Um dia, num desses passeios, cruzou-se com Matilde. Matilde,
senhora de muitas primaveras e alguns Outonos já, era uma figura de porte
interessante. Enfermeira reformada, aguarela solitária, também ela a
conselho médico fazia caminhadas pela serra, a serra onde sós descobriam
multidões de emoções, de flores e borboletas, odores e chilreios. Com uma barba
primorosamente aparada, Ernesto lembrava um personagem de Balzac. O primeiro
encontro foi um mero cruzar na estrada, em silêncio, acompanhado de um
protocolar bom dia a caminho dos seus destinos, pela serra crepuscular. Uma
semana mais tarde, de novo voltaram a cruzar-se, perto da Pena, e dessa vez
cumprimentaram-se. Quebrando os rotineiros silêncios, Ernesto perguntou se a
podia acompanhar, respeitoso, falou-lhe da serra, do tempo, das memórias,
aos poucos. Matilde breve se revelou uma alma gémea. Enviuvara recentemente, e
caminhava para esquecer e ao mesmo tempo recordar, atravessando as feteiras,
recordava uma vida com o defunto Alípio, tempos de sorriso fácil e desprendido,
com amigas formara até um grupo de caminhadas. Uns tempos mais tarde, pelas bermas
da serra, encontraram-se em Gigarós e Ernesto apontou-lhe a casa solarenga:
-É aqui que moro! Posso
convidá-la para entrar?
Matilde aceitou. A casa era o rosto de Ernesto: elegante e
aristocrática, envelhecida, mas com charme. A um canto, o velho Steinway,
descansando, nobre e perfilado. Matilde abriu um surpreso sorriso, e dirigiu-se
até ele:
-Um Steinway! Você
toca, Ernesto?
-Sim…-orgulhoso mas a medo, Ernesto ia
abrindo um pouco de si para a enfermeira, não do corpo enfermo, mas da alma agora.
Matilde sentou-se, e sacudindo as mãos que antes manusearam compressas e tintura,
lançou-se, cirúrgica, sobre o velho Steinway, temerosa primeiro, decidida
depois, e desfiou o Nocturno Op.9 nº 2 de Chopin.
Ernesto pasmou.
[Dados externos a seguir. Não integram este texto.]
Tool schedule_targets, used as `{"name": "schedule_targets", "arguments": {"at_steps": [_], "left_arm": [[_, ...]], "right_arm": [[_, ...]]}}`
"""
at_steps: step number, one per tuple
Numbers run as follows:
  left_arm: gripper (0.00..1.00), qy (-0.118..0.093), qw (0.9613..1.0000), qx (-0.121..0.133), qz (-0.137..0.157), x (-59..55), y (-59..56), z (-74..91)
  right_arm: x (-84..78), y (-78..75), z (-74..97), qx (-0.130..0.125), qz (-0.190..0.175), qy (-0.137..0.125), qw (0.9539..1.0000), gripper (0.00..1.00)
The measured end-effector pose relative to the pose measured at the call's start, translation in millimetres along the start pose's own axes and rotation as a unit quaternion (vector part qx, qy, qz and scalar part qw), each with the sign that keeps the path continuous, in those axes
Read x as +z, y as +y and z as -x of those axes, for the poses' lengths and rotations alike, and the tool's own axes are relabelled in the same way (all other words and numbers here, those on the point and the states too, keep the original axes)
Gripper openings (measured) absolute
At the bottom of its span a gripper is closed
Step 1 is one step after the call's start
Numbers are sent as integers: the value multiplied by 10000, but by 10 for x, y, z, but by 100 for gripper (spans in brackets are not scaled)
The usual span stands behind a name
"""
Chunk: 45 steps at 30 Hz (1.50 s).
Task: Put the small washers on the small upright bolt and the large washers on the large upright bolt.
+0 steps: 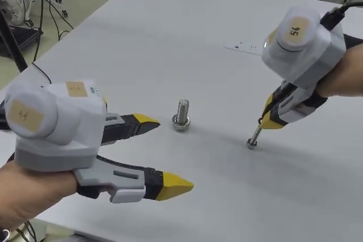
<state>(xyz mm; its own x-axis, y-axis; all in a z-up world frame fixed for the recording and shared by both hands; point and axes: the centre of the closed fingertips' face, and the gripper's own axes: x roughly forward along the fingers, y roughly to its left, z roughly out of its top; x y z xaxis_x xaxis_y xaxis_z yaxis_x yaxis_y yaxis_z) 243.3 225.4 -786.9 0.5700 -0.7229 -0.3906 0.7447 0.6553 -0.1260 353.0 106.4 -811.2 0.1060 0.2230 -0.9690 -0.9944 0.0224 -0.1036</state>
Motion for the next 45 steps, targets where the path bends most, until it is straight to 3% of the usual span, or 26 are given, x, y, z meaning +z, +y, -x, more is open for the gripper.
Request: {"name": "schedule_targets", "arguments": {"at_steps": [19, 45], "left_arm": [[71, 11, 10000, -1, 21, -27, 3, 16], [71, 58, 10000, -9, 56, -64, -11, 27]], "right_arm": [[-19, 42, -95, 100, 13, 83, 9999, 14], [-83, 121, -477, 341, 12, 269, 9991, 14]]}}
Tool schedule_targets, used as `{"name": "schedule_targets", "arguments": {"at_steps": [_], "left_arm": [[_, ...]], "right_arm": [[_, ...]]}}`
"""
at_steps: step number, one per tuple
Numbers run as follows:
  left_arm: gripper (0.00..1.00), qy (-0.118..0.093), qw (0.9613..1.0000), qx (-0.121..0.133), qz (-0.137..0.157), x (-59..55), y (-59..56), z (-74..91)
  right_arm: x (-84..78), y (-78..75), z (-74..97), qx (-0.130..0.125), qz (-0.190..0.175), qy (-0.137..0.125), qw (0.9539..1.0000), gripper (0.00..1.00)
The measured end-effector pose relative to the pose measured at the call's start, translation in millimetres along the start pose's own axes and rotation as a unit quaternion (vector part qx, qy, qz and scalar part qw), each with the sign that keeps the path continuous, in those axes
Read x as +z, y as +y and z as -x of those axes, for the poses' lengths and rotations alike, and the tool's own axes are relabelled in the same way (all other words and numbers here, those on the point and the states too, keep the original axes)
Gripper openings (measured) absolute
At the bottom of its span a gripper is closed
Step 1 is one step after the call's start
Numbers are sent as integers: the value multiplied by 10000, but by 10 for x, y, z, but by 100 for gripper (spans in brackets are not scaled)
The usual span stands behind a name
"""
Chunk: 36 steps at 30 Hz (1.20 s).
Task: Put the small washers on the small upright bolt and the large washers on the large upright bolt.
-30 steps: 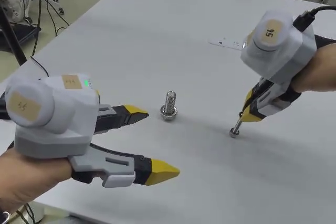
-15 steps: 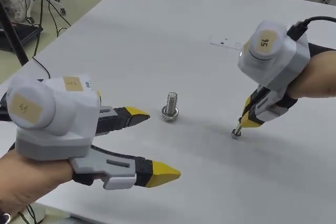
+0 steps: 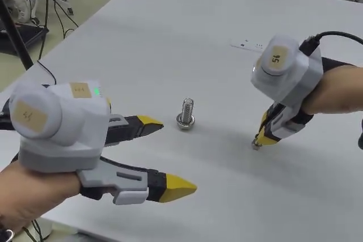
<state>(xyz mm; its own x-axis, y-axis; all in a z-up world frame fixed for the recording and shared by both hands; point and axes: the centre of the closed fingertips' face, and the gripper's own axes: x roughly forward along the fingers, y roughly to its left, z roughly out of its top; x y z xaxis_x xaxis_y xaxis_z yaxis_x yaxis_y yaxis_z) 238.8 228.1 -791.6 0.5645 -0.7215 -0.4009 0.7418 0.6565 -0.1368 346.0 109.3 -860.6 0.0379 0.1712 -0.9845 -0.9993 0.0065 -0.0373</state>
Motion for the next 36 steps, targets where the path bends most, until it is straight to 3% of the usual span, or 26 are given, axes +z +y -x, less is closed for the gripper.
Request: {"name": "schedule_targets", "arguments": {"at_steps": [24, 36], "left_arm": [[71, 10, 10000, -4, 13, -6, 5, -9], [72, 24, 10000, -10, 5, -6, 3, -21]], "right_arm": [[-11, -6, -66, 28, -33, 4, 10000, 16], [20, 19, 5, -16, -213, -325, 9992, 32]]}}
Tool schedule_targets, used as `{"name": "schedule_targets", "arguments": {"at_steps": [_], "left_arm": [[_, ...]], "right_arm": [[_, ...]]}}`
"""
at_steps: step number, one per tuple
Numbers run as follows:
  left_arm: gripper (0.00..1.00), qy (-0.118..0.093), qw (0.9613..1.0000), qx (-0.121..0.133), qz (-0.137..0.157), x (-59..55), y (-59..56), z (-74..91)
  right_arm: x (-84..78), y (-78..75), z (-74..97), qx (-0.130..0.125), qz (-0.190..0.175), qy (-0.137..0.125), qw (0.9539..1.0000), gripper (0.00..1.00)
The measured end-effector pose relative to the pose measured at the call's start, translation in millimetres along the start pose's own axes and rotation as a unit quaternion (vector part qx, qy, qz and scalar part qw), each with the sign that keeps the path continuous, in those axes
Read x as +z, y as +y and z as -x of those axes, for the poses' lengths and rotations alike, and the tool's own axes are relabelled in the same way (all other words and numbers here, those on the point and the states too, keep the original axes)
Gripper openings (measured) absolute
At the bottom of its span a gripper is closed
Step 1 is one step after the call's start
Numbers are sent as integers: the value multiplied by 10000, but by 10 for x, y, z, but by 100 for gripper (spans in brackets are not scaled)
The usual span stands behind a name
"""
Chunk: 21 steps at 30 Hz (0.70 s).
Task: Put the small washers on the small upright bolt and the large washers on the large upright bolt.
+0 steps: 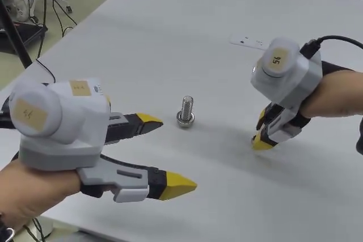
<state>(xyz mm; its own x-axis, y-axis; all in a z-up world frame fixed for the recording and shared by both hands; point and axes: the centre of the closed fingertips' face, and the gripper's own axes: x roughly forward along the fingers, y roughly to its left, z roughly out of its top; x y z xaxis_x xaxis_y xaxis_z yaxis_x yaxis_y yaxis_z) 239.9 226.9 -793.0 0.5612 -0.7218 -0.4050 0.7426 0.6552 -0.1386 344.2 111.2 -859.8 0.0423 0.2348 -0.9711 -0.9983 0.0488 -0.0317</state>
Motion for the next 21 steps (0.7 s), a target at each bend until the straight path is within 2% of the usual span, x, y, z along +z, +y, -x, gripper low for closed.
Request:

Solitário amador de música, passados os tribunais e a
partida de Sara, o destino, insondável, presenteava-o com um inesperado
sortilégio. A música inebriou a velha casa, e enlevado, fechou os olhos
e revisitou a sua vida, nem sempre calma, como a música, mas melancólica e
altiva. E o Steinway respondia, garboso, desconhecia aquelas mãos, dóceis e
meigas, que agora faziam dele o que sabia desejarem. Finda a melodia, Ernesto segurou
as mãos de Matilde e beijou-as, como um colibri osculando a mais doce flor do
seu jardim.
Nos tempos seguintes, os encontros passaram a diários, e as
tardes nimbadas abrilhantadas com o som do velho piano, como se das entranhas
expelido, vulcão de sentidos e lava de felicidade. Viúvos, mas não da vida,
tempos mais tarde disseram não ao conformismo. Não seriam Chopin e George Sand, mas
nas fragas de Gigarós, um velho Steinway a quatro mãos agora, concluiria
a melancólica mas bela sonata das suas vidas.